Earlier today I dissected consumer price inflation for all of the US, with a particular eye on the “hedonic quality adjustments” that are liberally and aggressively applied to used and new cars and trucks.

These hedonic adjustments conjure up a breathlessly miraculous situation where the Consumer Price Index in May for used vehicles is at the same level as it was in 1994 — with no inflation whatsoever over the 24-year period — and where the price index for new vehicles is where it was in 1997, though actual vehicle prices, the amounts car buyers have been paying, have skyrocketed over those years.

Now drilling down by geography: Overall, for urban consumers across the US, CPI rose by 2.8% in May from a year ago, the fastest year-over-year rise since February 2012. But how does this work out for the four regions of the US, and for the largest metros?

The Bureau of Labor Statistics releases a trove of inflation data every month, including data for the 14 largest Metropolitan Statistical Areas (MSAs).
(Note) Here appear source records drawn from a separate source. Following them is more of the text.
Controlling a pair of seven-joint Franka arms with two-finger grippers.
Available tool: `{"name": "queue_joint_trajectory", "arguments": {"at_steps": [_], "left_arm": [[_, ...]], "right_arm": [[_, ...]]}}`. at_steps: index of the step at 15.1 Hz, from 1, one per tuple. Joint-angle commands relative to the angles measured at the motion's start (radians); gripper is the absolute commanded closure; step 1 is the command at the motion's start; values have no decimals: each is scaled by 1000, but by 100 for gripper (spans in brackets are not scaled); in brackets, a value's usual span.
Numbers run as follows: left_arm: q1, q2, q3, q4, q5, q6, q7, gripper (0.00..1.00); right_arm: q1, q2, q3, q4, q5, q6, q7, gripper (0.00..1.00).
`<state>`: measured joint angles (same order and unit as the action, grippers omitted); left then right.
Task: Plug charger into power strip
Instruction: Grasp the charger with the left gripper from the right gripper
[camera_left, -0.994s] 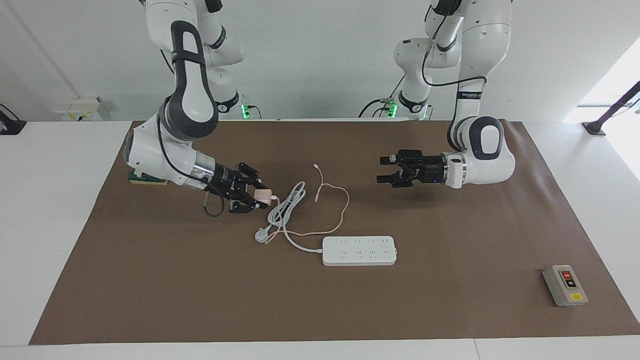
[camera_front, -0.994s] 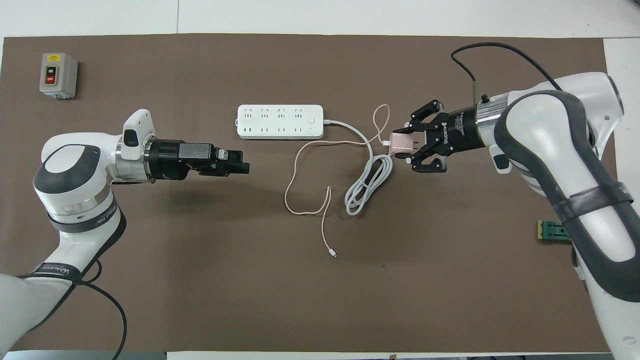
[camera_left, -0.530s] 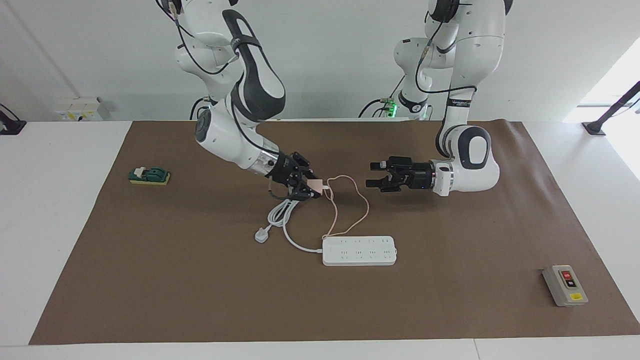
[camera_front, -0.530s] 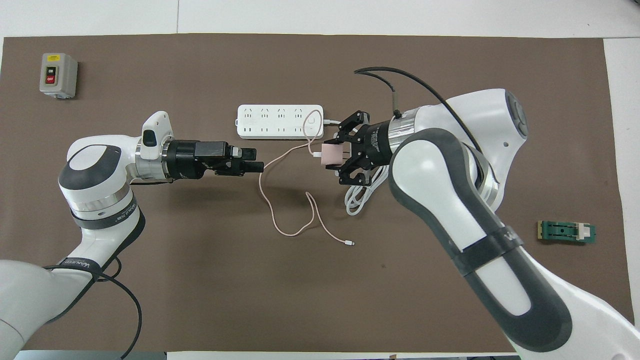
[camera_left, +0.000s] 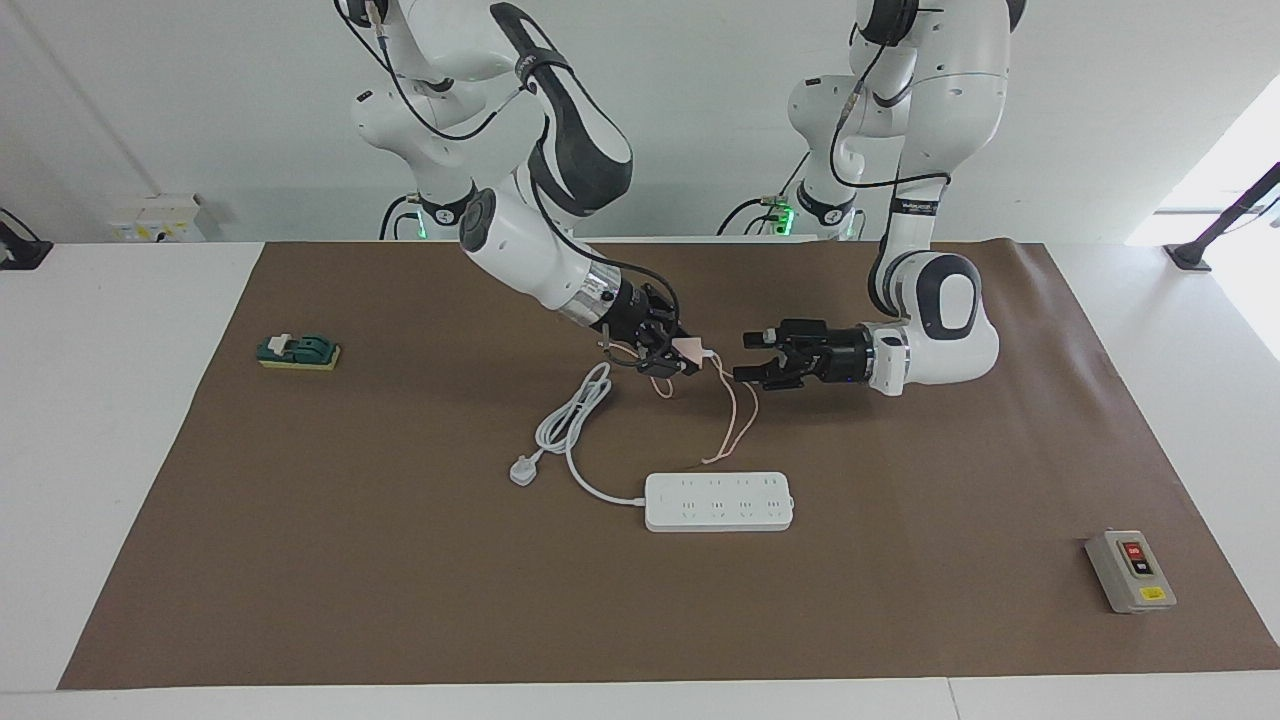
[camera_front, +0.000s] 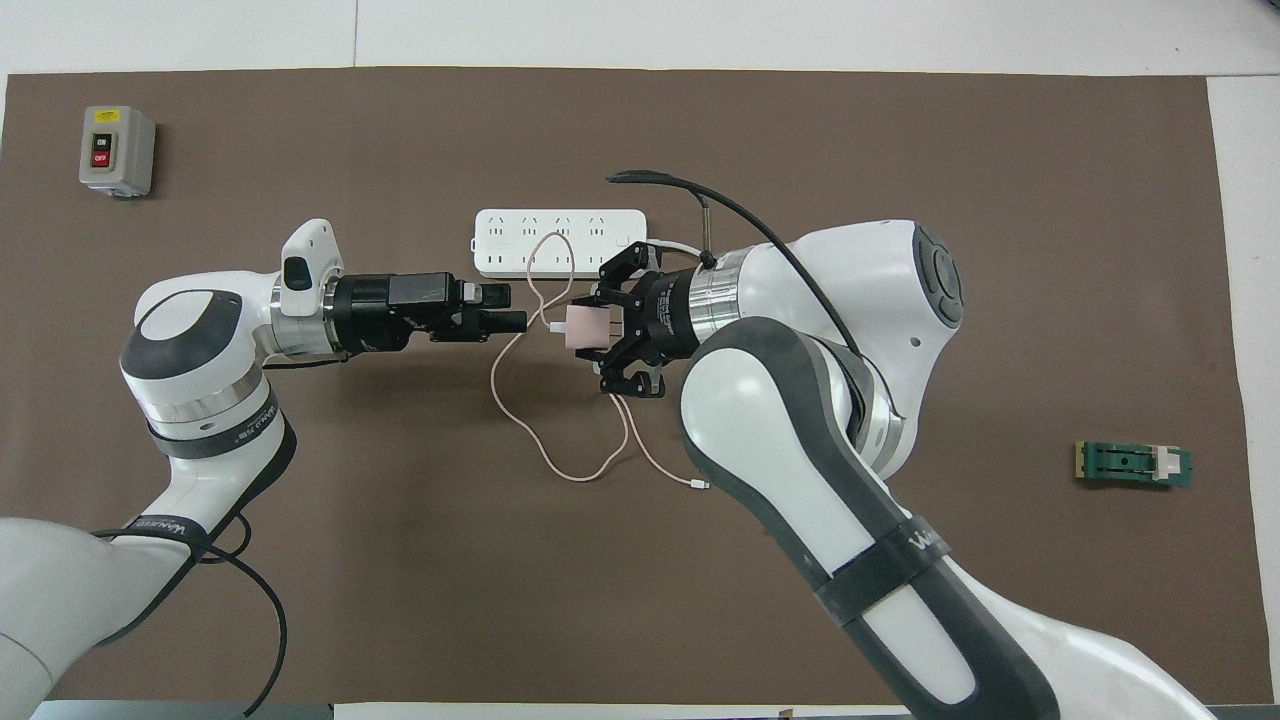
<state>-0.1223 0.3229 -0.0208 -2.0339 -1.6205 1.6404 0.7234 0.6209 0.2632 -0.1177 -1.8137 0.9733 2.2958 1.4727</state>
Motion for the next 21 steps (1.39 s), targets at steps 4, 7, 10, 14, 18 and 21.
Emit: {"name": "queue_joint_trajectory", "arguments": {"at_steps": [4,7,10,14,18,21], "left_arm": [[-25,2,15,-9,-18,27,45,0],[-39,-4,15,-20,-18,36,48,0],[-56,-11,15,-31,-16,47,53,0],[-91,-36,15,-51,-16,84,53,0],[-102,-44,13,-61,-18,84,65,0],[-112,-44,13,-61,-18,84,73,0]], "right_arm": [[10,1,0,5,22,2,17,100],[11,1,0,5,21,-1,15,100],[10,2,1,7,24,2,15,100],[10,2,0,8,24,4,15,100],[10,2,0,8,25,7,15,100],[10,2,1,11,25,7,15,100]]}}
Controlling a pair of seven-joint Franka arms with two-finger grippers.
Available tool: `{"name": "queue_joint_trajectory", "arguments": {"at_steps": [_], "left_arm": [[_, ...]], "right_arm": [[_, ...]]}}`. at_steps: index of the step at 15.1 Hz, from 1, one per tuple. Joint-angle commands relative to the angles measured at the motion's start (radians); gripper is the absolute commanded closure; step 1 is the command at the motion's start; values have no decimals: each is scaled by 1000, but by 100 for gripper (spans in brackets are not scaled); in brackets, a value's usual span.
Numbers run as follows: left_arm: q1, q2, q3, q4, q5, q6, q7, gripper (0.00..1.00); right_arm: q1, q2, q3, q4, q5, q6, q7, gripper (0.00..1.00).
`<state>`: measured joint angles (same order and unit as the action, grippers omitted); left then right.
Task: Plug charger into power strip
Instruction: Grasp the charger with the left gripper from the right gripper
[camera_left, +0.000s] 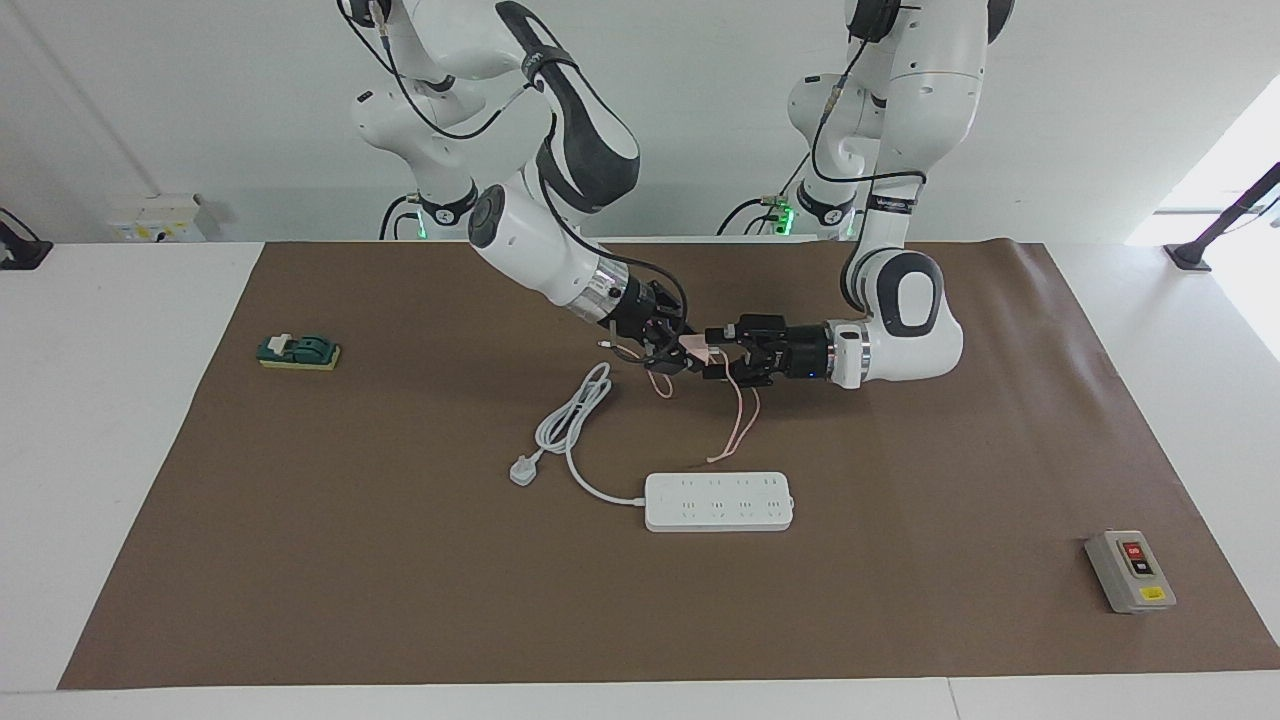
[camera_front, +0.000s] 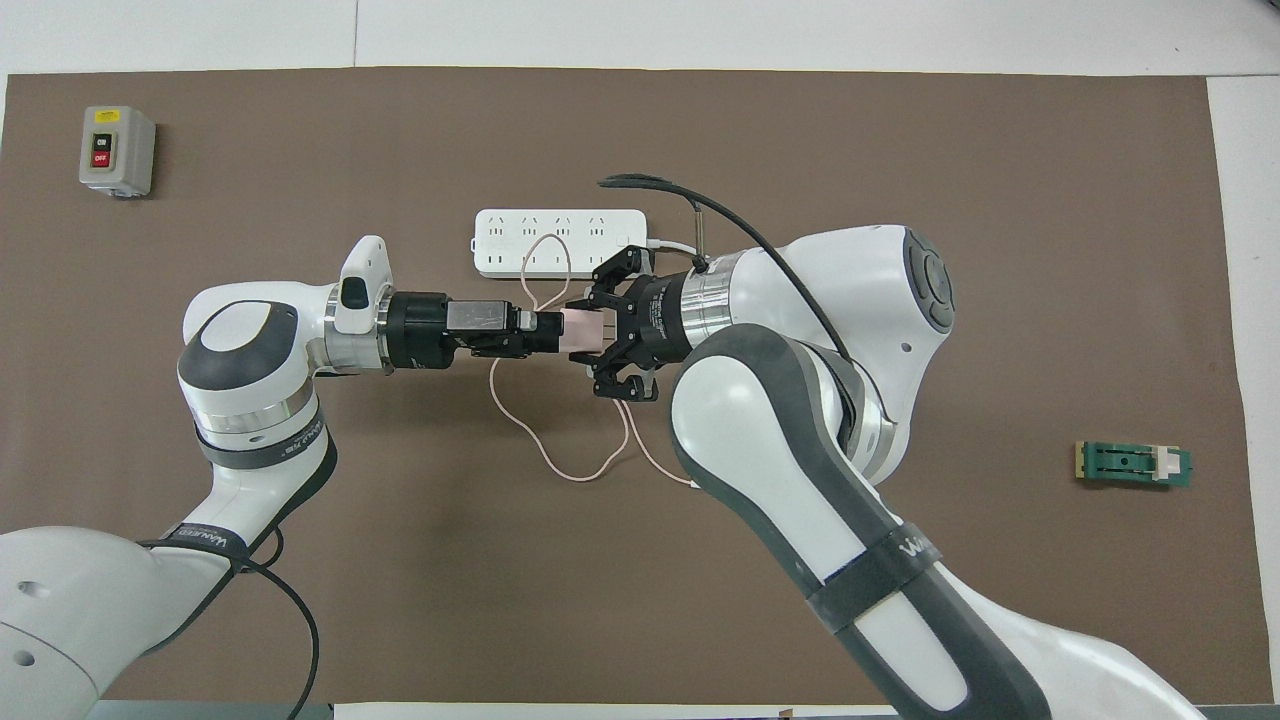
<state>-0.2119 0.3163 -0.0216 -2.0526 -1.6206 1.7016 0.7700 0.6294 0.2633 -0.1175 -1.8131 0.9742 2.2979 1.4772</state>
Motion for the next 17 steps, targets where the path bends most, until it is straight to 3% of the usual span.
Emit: {"name": "queue_joint_trajectory", "arguments": {"at_steps": [1,17], "left_arm": [[-23,-45,14,-44,-18,24,26,0],[-21,-34,12,-6,-24,58,17,0]], "right_arm": [[1,2,1,11,24,5,11,100],[0,4,-1,14,55,5,11,100]]}}
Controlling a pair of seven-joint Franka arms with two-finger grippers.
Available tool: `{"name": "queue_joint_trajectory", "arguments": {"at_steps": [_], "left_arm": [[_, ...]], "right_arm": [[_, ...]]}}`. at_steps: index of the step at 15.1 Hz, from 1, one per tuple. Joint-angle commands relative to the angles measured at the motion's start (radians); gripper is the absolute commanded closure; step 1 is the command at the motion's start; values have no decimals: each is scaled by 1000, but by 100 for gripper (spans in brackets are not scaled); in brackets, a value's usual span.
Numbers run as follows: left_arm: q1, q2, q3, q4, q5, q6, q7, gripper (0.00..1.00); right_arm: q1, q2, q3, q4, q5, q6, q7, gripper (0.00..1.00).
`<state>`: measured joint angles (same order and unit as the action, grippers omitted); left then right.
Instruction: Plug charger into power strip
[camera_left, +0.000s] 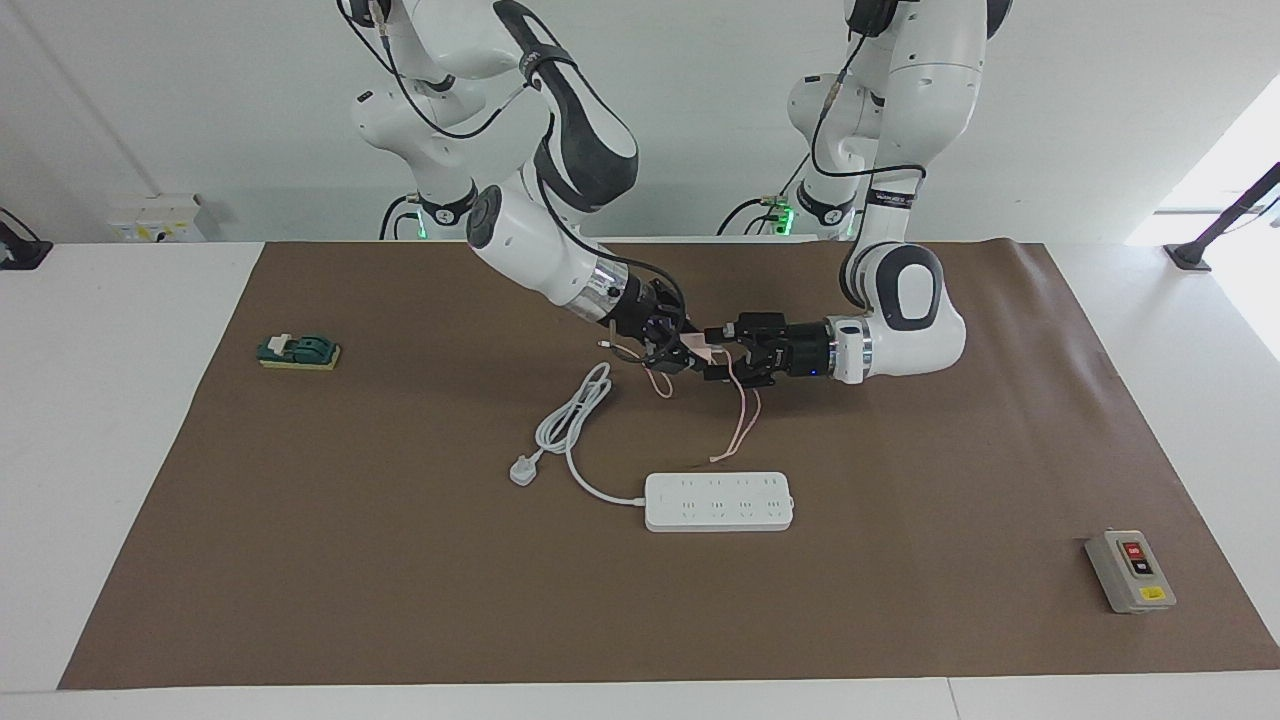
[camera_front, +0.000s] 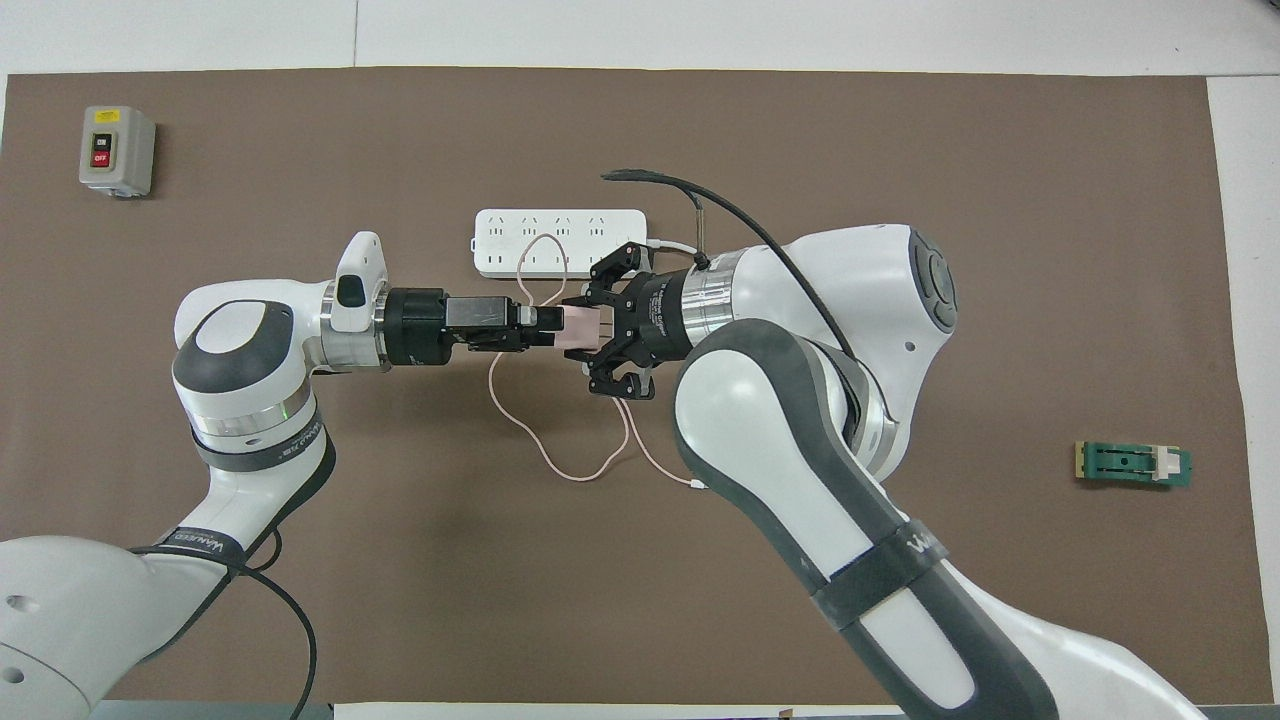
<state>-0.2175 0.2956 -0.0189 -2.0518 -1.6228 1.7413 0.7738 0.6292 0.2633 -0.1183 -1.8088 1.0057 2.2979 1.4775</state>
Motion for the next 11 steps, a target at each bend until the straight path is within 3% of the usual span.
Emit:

Among these MSAs, CPI ranged from lukewarm in the Philadelphia-Camden-Wilmington MSA, at 1.4% year-over-year, to red-hot for the Los Angeles-Long Beach-Anaheim MSA, at 4.1% year-over-year, which is about double the Fed’s target.

Note that the Dallas-Fort Worth-Arlington metro is not far behind the Los Angeles metro.

For some of these MSAs, the BLS releases monthly data. For others it releases data every other month. So some of the inflation rates in the chart above are for May-to-May comparisons, others are for April-to-April comparisons.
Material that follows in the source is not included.